For our problem, we notice that in △ABC, ∠A=40D= (even number) 4 *10d; ∠B =∠C = 70D; The sum of the internal angles of △ABC is 180D.
As far as AD is concerned, it is a line drawn from ∠A, and the intersection point of 20 degrees and 40 degrees is the vertex of the base angle respectively; Obviously: ∠ BDC =120d; Is even12 *10; So ∠BAD must be 10n(n∈N*). Some people may say, if it's 5D, can't it? If it is 5 degrees, then ∠BDC= odd number * 10, then the angle of 5 degrees can be hidden in △DBC. If it is a mantissa other than 5 and n* 10, then the two base angles can't be the same degree of ni and j* 10 (the subscripts I and j of n indicate that the degrees of the two angles are different). This theory is both a point uniqueness theory and an angle incompatibility theory-my personal use does not belong to the official forum.

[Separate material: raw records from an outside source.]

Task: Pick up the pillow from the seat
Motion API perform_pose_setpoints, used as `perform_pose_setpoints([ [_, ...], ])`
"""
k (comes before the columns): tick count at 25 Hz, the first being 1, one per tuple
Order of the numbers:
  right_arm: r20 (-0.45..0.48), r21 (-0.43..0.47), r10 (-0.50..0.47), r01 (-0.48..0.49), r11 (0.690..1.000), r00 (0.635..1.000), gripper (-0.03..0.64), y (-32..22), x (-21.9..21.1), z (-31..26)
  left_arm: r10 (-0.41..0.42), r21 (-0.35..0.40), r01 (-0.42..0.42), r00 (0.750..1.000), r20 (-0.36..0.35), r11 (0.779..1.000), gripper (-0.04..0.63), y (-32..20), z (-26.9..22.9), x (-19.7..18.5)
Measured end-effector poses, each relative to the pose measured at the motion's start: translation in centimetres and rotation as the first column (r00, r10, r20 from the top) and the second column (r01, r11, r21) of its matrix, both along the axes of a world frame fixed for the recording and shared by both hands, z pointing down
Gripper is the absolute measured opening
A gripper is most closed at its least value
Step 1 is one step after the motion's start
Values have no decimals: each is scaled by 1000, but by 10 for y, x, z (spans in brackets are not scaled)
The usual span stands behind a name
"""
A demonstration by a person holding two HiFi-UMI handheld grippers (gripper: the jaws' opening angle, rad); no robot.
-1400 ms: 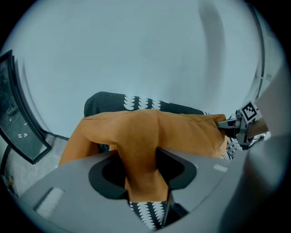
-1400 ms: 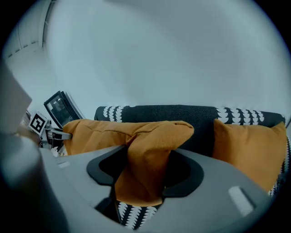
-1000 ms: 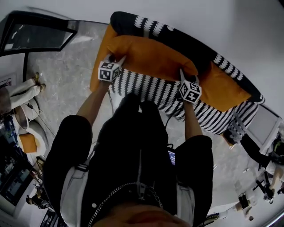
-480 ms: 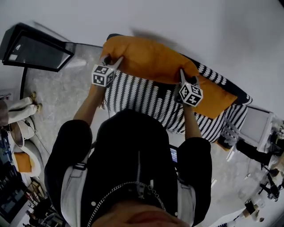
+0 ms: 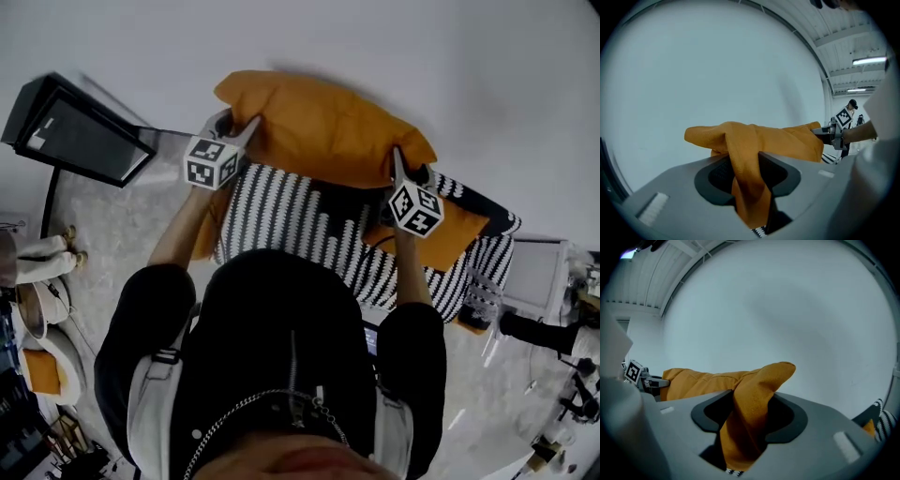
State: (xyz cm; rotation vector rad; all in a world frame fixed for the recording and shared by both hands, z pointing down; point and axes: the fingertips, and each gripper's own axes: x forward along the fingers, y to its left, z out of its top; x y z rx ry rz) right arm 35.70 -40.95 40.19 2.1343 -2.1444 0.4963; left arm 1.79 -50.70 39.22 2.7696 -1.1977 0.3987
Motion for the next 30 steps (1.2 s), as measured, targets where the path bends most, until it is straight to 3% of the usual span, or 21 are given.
perform_pose_setpoints([
  [10, -34, 127, 17, -12, 992, 999, 210, 21, -11, -66, -3, 127, 8, 999, -46, 992, 156, 24, -70, -11],
  [13, -54, 142, 30, -22, 990, 998, 184, 28, -20, -71, -5, 134, 12, 999, -53, 991, 155, 33, -75, -19],
  [30, -48, 129, 26, -20, 992, 999, 176, 63, -45, -68, -8, 132, 14, 999, -46, 991, 152, 68, -77, -44],
])
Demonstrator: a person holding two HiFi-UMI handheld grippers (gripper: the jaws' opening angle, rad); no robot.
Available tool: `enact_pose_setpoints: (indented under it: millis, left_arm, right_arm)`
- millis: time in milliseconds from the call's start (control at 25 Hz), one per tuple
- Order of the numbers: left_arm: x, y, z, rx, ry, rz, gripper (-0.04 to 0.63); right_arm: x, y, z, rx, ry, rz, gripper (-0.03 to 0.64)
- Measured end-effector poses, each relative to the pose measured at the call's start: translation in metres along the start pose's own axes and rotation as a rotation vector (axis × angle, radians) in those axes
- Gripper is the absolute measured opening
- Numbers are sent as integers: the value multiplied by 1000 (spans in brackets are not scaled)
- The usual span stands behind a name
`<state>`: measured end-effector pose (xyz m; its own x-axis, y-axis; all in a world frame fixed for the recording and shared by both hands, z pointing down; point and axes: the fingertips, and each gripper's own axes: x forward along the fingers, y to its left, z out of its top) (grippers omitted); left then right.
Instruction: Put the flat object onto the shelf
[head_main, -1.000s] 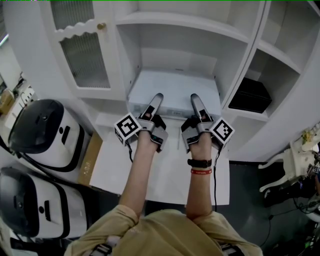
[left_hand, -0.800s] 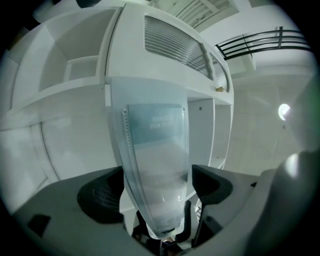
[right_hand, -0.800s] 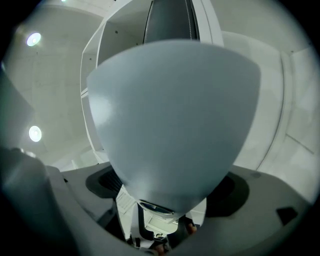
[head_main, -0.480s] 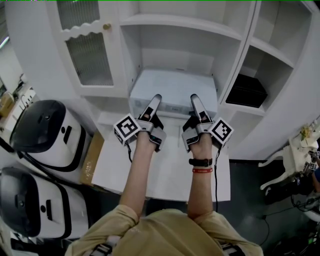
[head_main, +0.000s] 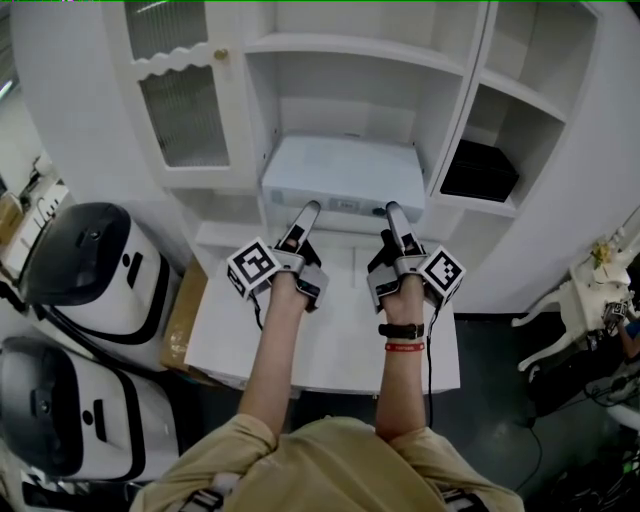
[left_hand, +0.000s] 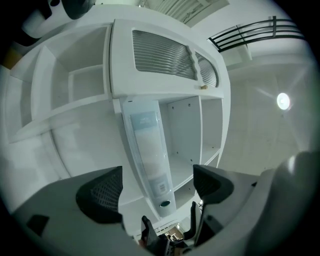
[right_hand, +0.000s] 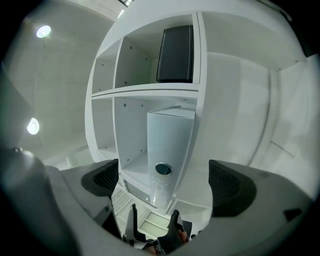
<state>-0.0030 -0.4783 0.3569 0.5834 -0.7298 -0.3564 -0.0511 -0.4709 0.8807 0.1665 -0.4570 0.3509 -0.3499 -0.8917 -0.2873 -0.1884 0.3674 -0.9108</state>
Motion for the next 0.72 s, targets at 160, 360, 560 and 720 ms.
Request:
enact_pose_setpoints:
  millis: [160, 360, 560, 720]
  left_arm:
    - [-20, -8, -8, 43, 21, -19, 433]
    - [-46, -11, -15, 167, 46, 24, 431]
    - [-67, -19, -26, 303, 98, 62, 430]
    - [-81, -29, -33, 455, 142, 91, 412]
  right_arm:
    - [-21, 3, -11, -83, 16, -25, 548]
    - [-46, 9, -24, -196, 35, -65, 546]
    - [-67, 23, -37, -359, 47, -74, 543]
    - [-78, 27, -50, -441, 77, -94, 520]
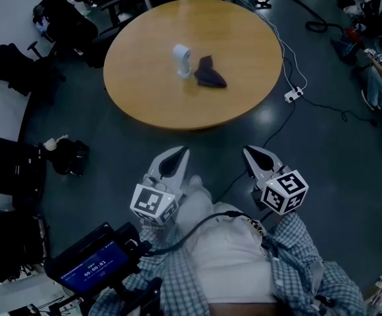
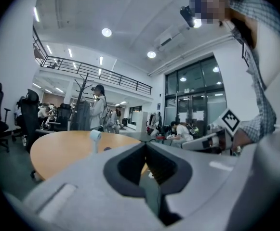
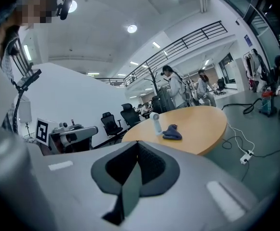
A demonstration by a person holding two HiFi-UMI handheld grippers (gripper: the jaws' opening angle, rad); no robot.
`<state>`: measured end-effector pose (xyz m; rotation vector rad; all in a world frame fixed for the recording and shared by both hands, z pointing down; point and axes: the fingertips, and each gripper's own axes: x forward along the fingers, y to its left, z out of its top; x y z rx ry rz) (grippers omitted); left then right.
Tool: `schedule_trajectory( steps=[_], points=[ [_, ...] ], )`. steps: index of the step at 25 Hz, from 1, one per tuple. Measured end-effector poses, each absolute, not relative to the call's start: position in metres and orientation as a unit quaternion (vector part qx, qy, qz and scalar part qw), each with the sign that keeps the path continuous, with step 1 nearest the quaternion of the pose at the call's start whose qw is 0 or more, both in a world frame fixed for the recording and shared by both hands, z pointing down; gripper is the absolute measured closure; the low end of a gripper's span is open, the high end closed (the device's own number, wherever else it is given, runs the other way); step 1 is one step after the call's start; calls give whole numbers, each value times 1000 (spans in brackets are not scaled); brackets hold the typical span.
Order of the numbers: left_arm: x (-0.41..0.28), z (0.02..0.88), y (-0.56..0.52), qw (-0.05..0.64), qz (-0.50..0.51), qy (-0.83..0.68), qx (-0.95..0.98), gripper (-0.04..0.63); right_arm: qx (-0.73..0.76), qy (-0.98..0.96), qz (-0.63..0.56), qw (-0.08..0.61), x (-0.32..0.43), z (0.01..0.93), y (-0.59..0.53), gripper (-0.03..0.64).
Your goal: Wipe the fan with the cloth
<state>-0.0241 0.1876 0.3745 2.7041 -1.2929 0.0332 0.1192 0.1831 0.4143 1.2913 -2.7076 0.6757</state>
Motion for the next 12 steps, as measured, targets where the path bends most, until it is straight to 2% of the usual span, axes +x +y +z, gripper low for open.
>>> schedule_trajectory(
  steps=[7,12],
  points=[
    [-22,376,158,68,14,-423,904,595,433,-873,223,29,126,419,166,614],
    [-32,378,94,69,11,-408,910,595,446,-866,222,32,114,416,105,614]
  ],
)
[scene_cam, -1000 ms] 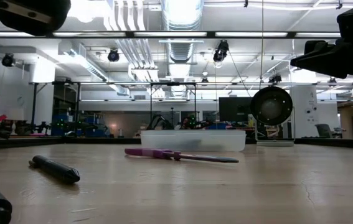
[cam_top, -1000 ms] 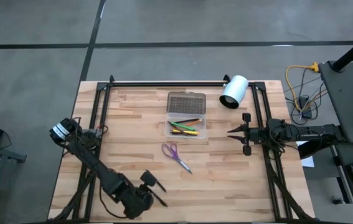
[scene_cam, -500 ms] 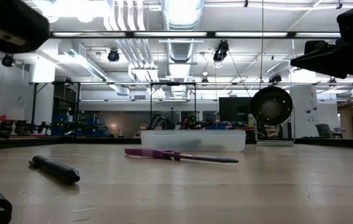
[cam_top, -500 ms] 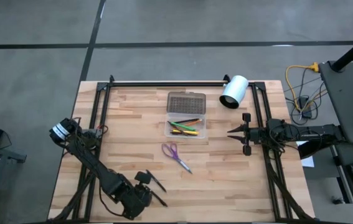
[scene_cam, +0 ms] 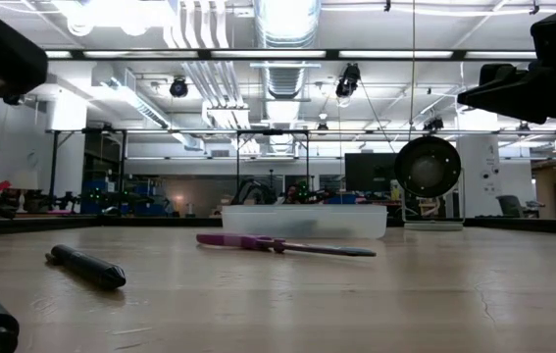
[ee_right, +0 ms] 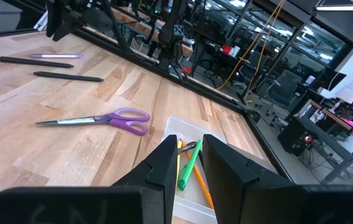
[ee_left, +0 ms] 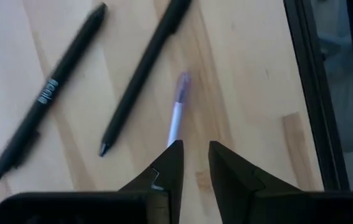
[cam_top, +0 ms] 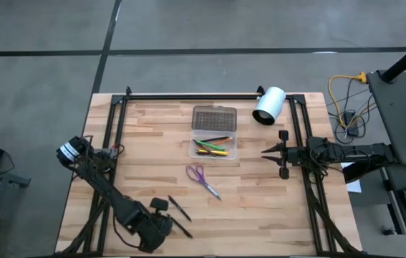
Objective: Pick & place school supplies into a supply box
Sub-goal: Put the purple pen into the transparent bin
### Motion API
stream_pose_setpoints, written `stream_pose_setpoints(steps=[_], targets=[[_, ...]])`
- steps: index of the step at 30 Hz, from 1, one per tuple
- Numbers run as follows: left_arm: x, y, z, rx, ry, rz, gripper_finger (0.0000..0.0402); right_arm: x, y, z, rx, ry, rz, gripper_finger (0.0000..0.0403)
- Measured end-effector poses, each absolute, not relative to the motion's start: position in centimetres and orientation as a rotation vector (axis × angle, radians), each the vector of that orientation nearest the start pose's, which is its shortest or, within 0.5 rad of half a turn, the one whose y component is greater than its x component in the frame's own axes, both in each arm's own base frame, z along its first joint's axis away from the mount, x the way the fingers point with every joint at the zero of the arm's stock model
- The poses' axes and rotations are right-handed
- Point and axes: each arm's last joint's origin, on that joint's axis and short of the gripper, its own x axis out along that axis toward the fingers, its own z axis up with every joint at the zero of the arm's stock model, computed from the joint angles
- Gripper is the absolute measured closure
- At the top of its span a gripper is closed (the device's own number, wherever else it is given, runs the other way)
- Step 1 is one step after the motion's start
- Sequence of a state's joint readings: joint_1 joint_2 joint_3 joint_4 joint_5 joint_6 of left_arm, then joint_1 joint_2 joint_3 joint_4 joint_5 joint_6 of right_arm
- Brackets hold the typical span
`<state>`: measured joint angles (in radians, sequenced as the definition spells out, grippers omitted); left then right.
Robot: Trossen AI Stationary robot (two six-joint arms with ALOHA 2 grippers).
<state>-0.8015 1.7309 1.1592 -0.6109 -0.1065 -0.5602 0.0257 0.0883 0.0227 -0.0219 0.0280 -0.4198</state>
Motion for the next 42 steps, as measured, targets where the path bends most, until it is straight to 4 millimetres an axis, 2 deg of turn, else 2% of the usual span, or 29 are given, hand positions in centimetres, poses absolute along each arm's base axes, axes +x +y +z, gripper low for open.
stream_pose_setpoints(steps=[22,29,42], targets=[[22.6,-23.3,17.1,0.075,1.241,-0.272,0.034,10.2,0.2,16.2,-0.422,0.087,0.016,0.0335],[22.2,-22.8,15.8,0.076,1.245,-0.268,0.034,10.2,0.2,16.2,-0.422,0.087,0.016,0.0335],[22.4,-21.8,14.7,0.021,1.268,-0.288,0.0348,10.2,0.2,16.2,-0.422,0.086,0.015,0.0335]])
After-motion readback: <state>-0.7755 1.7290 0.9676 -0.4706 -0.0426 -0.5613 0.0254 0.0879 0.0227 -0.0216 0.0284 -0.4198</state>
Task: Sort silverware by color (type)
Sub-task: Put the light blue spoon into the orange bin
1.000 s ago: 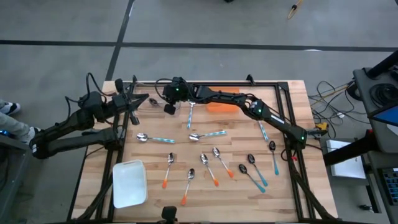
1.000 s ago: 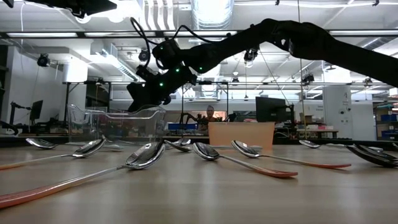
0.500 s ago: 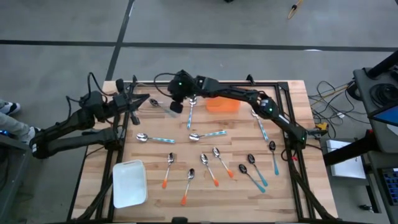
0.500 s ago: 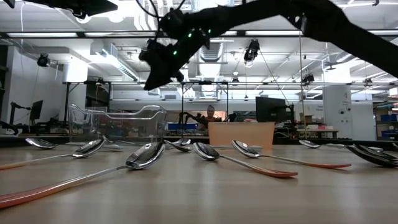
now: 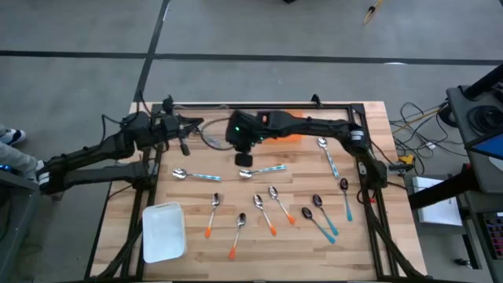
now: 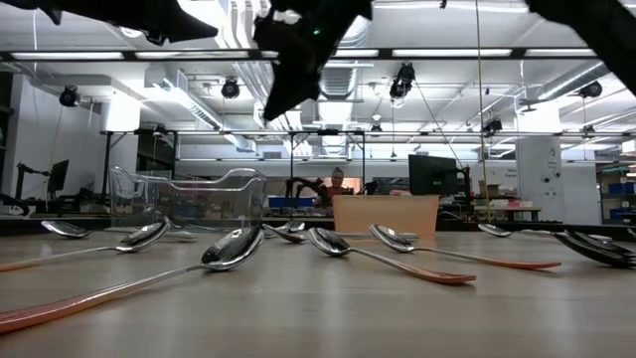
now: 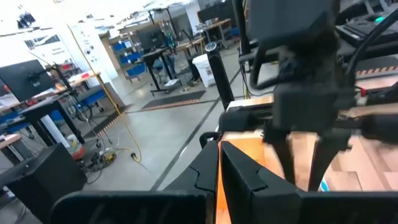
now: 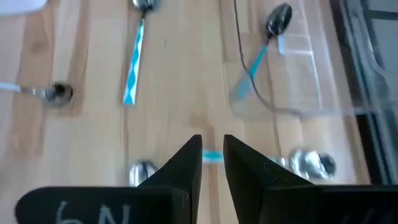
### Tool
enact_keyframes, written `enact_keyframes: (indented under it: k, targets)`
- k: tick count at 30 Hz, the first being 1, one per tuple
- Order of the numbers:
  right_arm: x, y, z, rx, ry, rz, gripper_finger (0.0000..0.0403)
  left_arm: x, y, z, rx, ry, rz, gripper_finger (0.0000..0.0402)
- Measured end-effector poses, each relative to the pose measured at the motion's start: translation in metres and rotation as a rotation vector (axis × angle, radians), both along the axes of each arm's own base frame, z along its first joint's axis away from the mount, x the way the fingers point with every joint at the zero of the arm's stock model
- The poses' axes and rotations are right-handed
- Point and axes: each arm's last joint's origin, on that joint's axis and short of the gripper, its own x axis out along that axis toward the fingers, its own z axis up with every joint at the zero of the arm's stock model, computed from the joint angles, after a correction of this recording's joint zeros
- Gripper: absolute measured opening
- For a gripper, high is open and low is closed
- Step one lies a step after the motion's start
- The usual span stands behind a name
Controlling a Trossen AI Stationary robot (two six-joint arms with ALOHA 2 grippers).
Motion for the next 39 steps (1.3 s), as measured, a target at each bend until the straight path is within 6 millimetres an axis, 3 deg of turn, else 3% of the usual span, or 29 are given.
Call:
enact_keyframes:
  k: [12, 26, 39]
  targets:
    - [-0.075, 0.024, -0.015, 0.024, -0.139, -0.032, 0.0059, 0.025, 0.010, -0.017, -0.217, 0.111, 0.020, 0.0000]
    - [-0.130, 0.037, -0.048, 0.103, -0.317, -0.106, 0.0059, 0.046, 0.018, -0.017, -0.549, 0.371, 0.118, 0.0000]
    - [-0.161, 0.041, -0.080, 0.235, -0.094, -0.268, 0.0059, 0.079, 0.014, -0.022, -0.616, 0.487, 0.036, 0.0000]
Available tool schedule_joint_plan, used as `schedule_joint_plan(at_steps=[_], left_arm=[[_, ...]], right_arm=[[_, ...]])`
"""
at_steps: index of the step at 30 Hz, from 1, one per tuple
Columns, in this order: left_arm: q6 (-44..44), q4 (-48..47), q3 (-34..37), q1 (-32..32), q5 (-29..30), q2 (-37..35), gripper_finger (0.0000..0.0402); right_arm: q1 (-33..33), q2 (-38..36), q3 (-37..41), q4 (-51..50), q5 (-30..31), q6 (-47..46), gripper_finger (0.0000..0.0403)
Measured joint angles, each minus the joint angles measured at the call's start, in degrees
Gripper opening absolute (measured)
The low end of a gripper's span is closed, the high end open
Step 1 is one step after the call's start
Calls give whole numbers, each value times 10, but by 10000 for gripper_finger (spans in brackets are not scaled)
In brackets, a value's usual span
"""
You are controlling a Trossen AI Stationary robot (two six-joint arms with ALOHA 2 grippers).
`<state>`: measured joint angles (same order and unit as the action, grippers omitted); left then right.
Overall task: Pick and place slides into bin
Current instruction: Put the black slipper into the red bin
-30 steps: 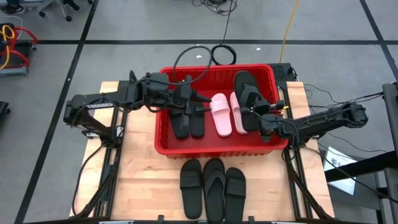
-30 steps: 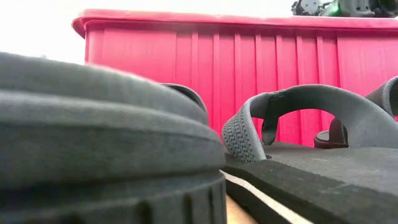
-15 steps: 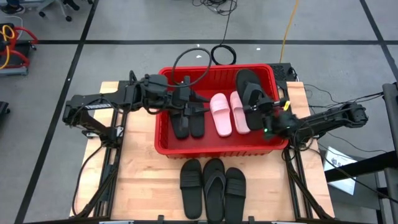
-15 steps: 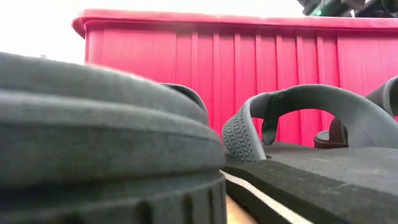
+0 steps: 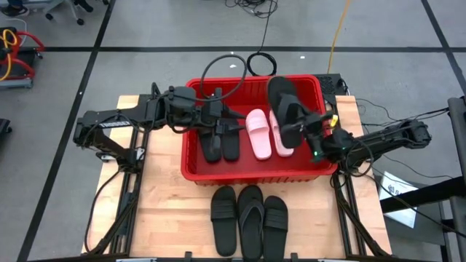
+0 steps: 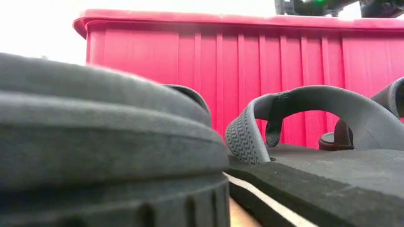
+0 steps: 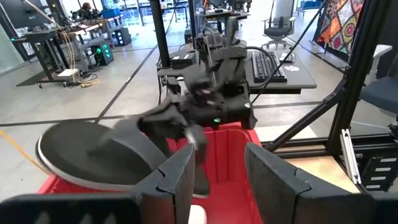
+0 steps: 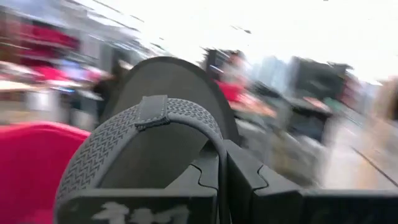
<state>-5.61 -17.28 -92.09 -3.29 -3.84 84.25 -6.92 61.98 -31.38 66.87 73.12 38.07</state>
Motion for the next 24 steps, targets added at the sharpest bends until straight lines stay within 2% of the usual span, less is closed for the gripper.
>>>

Based on the above analysis, introduce auxiliary lines, let AH⊥BC be in H, and extend CD to AB be in E, then CE⊥AB, DJ⊥AH, ED=DJ (according to the theory of angular incompatibility).
So AD is the bisector of ∠BAH angle (the points with equal distance on both sides of the angle are on the bisector of the angle); Because ∠BAH=20D, the angle divided into two n* 10D can only be10d+10d; That is, ∠ bad = ∠ dah =10d; ∠ DAC = ∠ BAC-∠ Bad = 40d-10d = 30d. Complete the solution.
There are also some auxiliary lines in the figure to analyze the equivalence relationship of solving problems; For reference.